Check every line of the records below for the string "requests" and copy the ones that have it.

──────── DATA UNDER STUDY

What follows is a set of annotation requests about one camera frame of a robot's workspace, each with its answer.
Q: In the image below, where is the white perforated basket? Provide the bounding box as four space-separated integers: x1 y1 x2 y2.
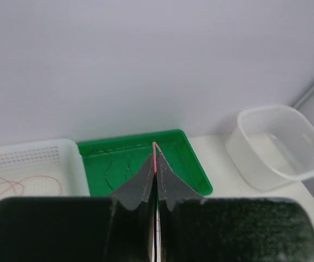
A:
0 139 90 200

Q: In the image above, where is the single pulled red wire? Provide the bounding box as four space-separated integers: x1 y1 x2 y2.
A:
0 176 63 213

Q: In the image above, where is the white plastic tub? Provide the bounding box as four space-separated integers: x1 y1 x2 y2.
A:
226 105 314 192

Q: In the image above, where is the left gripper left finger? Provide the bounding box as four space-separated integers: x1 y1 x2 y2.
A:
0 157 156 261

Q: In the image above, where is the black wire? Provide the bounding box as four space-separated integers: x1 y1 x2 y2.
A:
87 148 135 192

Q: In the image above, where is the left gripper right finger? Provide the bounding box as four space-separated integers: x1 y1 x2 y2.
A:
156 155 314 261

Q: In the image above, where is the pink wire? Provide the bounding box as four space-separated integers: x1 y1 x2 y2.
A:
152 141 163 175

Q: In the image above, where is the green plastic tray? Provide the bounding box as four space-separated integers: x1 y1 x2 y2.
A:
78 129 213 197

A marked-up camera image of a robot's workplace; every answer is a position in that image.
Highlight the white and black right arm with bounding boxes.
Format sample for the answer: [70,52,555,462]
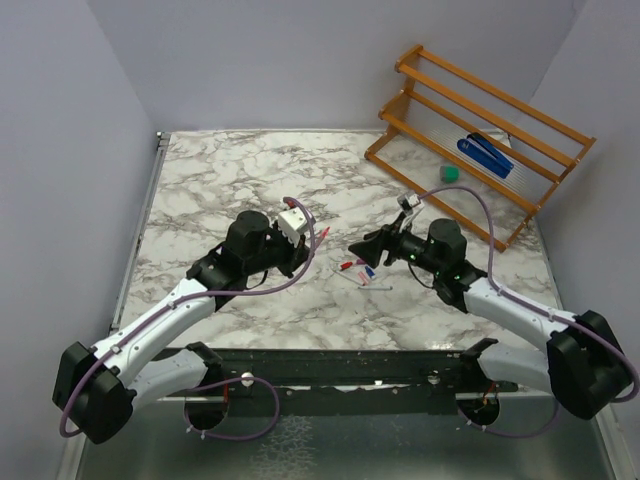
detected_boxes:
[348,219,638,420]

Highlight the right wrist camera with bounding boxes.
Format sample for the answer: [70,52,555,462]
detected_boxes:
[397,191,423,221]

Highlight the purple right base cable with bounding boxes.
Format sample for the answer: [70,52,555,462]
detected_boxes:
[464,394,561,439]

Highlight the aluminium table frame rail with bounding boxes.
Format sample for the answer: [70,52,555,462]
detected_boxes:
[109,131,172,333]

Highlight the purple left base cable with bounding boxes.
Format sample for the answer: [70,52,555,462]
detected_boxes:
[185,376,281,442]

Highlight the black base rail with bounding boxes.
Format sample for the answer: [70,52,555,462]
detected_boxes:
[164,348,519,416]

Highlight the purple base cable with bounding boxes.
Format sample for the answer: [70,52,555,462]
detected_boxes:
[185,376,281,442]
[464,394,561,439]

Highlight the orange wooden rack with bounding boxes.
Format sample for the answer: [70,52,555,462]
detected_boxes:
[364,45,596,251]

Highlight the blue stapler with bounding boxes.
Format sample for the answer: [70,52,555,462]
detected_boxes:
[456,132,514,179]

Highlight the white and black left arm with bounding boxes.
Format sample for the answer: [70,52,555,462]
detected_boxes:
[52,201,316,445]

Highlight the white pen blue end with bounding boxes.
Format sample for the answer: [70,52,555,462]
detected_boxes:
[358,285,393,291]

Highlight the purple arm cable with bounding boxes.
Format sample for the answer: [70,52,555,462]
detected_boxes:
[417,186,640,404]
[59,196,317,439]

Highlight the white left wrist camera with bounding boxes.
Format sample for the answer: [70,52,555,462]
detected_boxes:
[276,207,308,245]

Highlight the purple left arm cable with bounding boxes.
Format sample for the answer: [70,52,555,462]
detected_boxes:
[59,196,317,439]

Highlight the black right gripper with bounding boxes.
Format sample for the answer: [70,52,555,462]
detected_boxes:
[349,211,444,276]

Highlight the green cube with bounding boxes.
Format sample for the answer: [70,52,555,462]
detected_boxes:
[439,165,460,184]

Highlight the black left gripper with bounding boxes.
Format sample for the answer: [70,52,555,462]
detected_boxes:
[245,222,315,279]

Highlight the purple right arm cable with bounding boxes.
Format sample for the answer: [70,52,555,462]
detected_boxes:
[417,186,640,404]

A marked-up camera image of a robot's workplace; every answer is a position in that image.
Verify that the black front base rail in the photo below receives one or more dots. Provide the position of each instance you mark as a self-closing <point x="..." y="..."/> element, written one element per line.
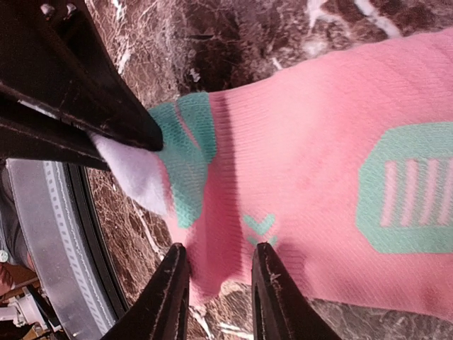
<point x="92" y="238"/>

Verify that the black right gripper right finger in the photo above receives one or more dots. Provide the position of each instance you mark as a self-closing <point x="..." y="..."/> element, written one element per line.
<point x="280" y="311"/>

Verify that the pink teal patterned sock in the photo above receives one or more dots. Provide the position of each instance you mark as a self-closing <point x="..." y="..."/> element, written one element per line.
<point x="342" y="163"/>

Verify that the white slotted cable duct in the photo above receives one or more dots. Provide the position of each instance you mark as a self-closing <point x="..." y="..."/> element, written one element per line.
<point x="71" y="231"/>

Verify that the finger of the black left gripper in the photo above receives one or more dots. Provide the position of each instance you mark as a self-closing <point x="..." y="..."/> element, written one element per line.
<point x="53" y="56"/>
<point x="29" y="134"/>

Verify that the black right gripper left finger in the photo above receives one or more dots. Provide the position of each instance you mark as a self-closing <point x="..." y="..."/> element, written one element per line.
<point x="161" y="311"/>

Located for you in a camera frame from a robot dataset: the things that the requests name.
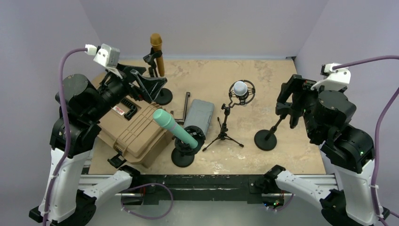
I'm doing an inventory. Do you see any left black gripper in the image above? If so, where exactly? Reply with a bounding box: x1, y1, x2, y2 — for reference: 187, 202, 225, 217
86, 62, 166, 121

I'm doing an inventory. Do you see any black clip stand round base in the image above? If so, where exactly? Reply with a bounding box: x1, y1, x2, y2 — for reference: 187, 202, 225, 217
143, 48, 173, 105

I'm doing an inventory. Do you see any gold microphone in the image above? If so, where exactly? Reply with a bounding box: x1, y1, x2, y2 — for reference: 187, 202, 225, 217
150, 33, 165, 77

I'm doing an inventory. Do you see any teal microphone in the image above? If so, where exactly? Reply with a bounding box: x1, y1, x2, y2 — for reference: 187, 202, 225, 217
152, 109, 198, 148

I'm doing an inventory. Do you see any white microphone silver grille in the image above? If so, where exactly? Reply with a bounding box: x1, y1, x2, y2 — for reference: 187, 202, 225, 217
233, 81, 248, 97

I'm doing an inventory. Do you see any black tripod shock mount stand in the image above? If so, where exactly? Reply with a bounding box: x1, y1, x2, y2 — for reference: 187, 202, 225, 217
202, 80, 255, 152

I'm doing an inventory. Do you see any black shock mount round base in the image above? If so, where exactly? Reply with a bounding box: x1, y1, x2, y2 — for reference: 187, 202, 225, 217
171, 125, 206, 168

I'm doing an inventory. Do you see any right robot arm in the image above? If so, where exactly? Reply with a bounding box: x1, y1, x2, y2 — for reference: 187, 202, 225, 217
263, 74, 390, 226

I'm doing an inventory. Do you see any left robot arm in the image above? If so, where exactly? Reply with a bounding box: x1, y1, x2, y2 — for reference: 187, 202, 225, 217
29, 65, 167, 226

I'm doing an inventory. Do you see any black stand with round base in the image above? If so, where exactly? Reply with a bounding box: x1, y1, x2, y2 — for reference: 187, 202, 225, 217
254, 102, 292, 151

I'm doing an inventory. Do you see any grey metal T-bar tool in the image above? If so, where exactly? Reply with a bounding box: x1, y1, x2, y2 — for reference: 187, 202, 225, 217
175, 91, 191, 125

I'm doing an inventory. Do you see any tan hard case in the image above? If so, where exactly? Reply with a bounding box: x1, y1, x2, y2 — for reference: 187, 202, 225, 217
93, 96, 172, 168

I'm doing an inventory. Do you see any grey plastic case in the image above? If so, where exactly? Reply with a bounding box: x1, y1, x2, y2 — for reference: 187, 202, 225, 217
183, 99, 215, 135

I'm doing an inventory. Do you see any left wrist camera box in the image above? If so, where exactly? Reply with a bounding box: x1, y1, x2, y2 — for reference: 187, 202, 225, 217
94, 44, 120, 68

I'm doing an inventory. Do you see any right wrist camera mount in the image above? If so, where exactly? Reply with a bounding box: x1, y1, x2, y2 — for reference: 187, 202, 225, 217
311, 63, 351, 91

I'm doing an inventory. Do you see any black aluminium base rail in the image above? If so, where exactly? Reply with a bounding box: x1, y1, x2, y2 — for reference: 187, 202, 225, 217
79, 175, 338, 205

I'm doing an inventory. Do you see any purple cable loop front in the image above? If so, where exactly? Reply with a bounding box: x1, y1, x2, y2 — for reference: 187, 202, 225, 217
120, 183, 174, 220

────────────────

### EXPECTED ANSWER
What follows is a set of annotation requests about one camera frame of a robot's workspace, each with its answer.
Located for you in a camera frame from a robot dataset: the things that the requests name.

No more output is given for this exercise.